_What is needed:_
Look for the line containing "Provide the mask of the purple-padded gripper right" in the listing below; from there, output every line exactly, the last one included.

==== Record set

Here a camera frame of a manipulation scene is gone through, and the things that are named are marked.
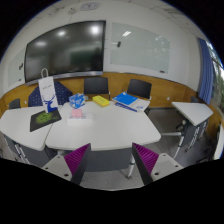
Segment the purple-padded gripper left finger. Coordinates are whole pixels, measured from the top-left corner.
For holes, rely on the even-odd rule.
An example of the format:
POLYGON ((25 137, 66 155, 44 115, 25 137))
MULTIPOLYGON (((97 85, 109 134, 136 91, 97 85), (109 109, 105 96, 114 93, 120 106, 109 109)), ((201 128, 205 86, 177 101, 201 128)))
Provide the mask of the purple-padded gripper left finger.
POLYGON ((56 155, 42 169, 79 185, 87 168, 90 152, 91 144, 88 143, 65 156, 56 155))

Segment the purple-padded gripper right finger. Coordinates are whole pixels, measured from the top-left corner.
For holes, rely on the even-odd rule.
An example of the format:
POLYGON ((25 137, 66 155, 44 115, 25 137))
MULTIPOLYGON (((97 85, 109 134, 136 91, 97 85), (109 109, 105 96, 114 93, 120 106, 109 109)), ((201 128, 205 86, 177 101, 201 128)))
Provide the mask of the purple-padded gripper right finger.
POLYGON ((132 144, 132 155, 145 185, 182 169, 168 154, 158 154, 137 143, 132 144))

========

_Response area:_
Provide the mask of the purple-padded gripper right finger.
POLYGON ((132 144, 132 155, 145 185, 182 169, 168 154, 158 154, 137 143, 132 144))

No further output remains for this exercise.